» **Action item**: For the data below, the lines that hold "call" should be counted; only the resulting number is expected.

+-------+

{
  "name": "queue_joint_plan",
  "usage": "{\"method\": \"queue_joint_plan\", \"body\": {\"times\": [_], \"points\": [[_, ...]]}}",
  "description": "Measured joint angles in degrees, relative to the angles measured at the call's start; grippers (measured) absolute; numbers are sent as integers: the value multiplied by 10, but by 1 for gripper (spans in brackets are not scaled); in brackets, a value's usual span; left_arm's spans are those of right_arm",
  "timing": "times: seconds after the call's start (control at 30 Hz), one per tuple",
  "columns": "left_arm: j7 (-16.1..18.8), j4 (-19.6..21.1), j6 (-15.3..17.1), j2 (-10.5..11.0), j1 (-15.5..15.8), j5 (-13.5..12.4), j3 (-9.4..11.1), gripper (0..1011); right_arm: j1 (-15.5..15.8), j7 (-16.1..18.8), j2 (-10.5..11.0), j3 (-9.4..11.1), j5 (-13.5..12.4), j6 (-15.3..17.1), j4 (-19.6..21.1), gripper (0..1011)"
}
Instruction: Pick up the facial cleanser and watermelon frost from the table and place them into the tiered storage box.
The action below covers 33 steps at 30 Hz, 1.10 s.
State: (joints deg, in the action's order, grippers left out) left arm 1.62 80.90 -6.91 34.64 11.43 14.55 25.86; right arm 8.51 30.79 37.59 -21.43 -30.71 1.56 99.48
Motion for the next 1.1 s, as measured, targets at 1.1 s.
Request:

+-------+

» **Response to this exercise**: 2